When CIGNA and HCFA panelists talked, they refused to comment on Bennett's issue directly.
But O. Dan Smith, M.D., of Idaho Falls, president-elect of the Idaho AFP, did comment. He faced an audit somewhat similar to Bennett's in recent months. He said he was penalized on records he could not locate quickly enough and therefore could not provide. The reason: Some nursing home records had gone down with defunct nursing home facilities, and some of these same records were stored in places as yet unknown.
Still, though, Smith told the crowd, he and his staff devoted about 350 hours to pulling together records.
"While we feel they did their job in the audit, the appeal I made at the end of the process is that I feel (HCFA) has done a lousy job of education," Smith said. "We attended all the seminars, trying to get things right and understand the process, and they still slapped us when I believe we were trying to do it right."
The audit uproar in Idaho is an alarming development, said Academy Board member David M. West, M.D., of Grand Junction, Colo.

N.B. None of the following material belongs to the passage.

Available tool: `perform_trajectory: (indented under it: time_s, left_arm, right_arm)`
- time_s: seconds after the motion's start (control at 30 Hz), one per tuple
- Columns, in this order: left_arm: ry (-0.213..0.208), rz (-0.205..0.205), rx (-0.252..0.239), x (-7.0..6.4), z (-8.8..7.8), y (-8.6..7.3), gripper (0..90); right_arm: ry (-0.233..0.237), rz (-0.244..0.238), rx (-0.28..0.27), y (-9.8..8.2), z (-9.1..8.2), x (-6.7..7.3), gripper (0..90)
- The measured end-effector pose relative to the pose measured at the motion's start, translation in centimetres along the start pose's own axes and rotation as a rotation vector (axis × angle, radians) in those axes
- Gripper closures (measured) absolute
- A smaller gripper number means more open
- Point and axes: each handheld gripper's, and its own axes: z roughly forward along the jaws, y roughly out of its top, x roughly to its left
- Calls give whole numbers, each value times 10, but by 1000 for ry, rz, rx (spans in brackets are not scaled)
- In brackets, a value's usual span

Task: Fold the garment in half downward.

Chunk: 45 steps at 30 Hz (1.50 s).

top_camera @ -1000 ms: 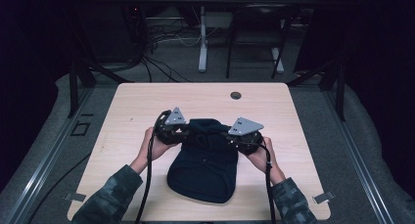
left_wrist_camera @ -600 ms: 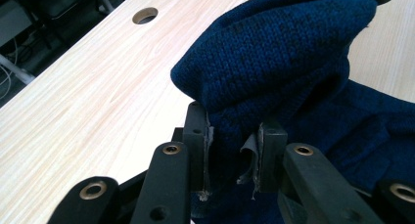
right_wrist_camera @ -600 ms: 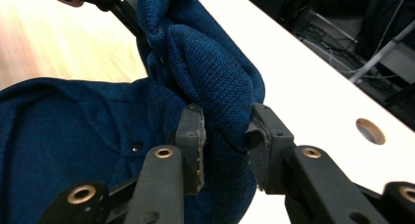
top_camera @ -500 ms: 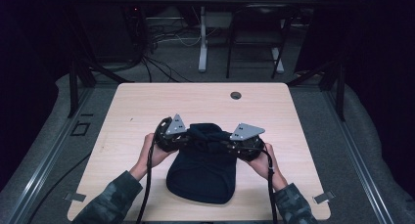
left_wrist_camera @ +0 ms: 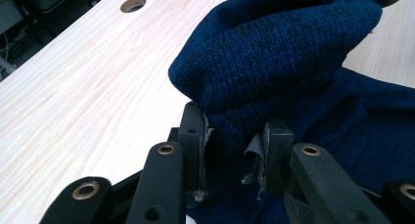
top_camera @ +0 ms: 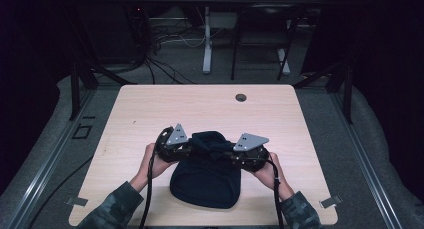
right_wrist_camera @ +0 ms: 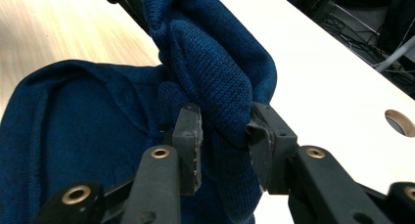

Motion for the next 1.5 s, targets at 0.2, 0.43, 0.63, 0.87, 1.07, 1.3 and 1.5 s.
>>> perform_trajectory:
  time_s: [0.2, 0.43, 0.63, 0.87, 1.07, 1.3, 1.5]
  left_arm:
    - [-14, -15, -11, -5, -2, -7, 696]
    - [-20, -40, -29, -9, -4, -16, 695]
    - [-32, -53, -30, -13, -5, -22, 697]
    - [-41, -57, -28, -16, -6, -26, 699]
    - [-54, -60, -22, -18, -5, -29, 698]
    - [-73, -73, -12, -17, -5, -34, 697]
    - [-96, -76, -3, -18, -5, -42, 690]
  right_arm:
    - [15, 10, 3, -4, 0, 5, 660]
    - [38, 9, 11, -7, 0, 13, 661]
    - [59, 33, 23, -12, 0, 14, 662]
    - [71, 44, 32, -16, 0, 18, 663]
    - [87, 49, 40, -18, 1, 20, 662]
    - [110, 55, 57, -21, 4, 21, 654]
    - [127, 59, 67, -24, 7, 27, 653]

Given these examples, West said, it's more important than ever for FPs to keep "scrupulous" medical records for Medicare.
"We all know that if someone's looking hard enough, and the rules are complex enough, they'll find mistakes," West said.

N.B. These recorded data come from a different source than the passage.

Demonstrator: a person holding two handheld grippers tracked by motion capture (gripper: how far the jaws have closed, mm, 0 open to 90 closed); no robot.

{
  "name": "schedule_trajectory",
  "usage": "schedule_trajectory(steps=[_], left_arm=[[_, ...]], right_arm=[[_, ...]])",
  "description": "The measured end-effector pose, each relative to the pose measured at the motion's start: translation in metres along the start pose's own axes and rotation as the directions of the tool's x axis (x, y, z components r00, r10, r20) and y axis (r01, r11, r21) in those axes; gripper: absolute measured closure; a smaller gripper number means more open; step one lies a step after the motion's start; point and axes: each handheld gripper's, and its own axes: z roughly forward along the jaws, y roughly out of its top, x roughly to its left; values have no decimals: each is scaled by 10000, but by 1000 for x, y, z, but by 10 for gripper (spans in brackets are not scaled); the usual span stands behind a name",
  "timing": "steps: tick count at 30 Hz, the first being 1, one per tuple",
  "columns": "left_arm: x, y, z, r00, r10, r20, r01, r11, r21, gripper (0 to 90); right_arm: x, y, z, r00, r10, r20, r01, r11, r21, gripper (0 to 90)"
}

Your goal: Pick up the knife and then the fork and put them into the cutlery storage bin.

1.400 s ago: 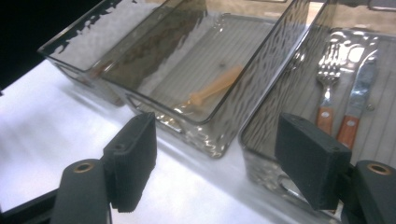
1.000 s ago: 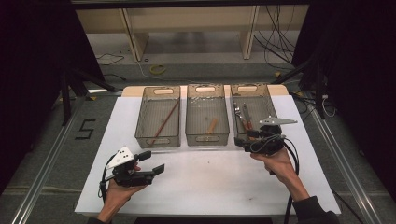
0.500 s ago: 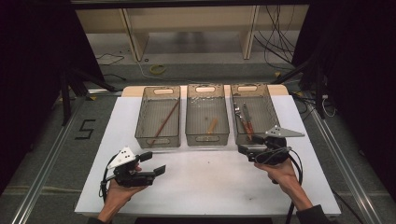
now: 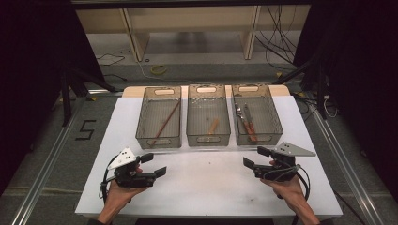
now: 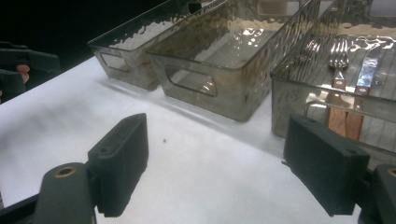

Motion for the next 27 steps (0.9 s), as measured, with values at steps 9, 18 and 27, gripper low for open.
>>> schedule_trajectory(steps=[9, 18, 27], left_arm=[[-1, 0, 0, 10000, 13, 43, -13, 10000, 6, 195], [-1, 0, 0, 10000, 48, 77, -48, 10000, 45, 195], [-1, 0, 0, 10000, 19, 80, -19, 10000, 23, 195]], right_arm=[[1, -12, -4, 10000, 19, 64, -20, 9999, 156, 220], [1, -20, -9, 9998, 77, 165, -80, 9999, 153, 220], [1, -22, -10, 9998, 75, 199, -78, 9998, 156, 217]])
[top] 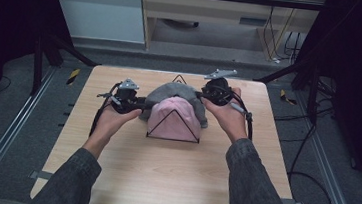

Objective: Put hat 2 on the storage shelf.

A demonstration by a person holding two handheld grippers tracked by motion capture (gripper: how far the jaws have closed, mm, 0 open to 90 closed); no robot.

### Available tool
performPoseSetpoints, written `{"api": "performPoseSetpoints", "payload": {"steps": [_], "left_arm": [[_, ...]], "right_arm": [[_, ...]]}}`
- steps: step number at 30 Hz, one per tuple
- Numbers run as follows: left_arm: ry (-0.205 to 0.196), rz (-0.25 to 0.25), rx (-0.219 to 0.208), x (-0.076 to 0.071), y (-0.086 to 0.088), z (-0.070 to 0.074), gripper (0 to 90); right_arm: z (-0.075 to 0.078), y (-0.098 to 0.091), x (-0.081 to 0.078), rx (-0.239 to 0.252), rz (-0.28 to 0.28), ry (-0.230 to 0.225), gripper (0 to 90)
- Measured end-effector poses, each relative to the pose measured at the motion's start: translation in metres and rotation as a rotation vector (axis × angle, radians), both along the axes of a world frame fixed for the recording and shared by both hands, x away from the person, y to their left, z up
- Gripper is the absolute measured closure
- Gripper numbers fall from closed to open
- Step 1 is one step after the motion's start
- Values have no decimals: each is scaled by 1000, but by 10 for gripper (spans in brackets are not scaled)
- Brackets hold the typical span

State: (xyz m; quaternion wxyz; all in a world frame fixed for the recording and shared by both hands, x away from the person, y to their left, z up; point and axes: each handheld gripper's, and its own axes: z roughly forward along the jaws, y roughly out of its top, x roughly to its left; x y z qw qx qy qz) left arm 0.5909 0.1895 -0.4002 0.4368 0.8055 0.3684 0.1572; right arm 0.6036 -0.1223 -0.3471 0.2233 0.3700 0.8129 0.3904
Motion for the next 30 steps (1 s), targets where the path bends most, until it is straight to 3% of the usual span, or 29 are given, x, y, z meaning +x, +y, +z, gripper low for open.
{"api": "performPoseSetpoints", "payload": {"steps": [20, 26, 30], "left_arm": [[-25, -1, 16, -23, 10, 16, 538], [-29, 16, 6, -29, 14, 21, 413], [-28, 13, 1, -34, 15, 24, 319]], "right_arm": [[16, -4, -25, 11, 32, -20, 657], [20, -6, -29, 15, 29, -25, 597], [22, -7, -33, 19, 21, -21, 490]]}}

Another view: "First of all, this situation is not helpless," said family physician Stephen Gleason, D.O., of Des Moines, Iowa, who until recently led the Physician Regulatory Initiative Team at HCFA. "But second of all, it may seem that way for a bit longer."
Gleason, current director of the Iowa Department of Public Health, said that in Iowa alone, his recent efforts have revealed that the typical FP must devote 2,000 hours to learning about these HCFA-related regulations, and another 500 hours annually to keeping up with changes.
"The solution is to bring this to the attention of those who can make changes in a constructive way," he said. "I encourage doctors to take time out to talk to policy makers and make them aware of their concerns and difficulties."
According to Gleason, a grassroots effort like this is under way in Iowa, where even FPs and nurse practitioners are getting together to work toward change.
"This is not about practice," Gleason said, "this is about having the time to practice."
Check the following resources for help avoiding fraud/abuse charges:
- The Academy has scheduled a course at this year's Scientific Assembly in Orlando called "Controlling Medicare Fraud and Abuse: A View from the Inside" (No. 367) on Sept. 15, from 3:30 to 5:30 p.m. The cost is $50. As in the past, Assembly courses will be offered on evaluation and management documentation guidelines.
- Family Practice Management articles at www.aafp.org/fpm cover E/M guidelines as well as Medicare compliance programs.
- Academy members also can access www.aafp.org/fpassist/ for FP Assist, a network of consultants who can provide paid technical assistance in developing compliance plans.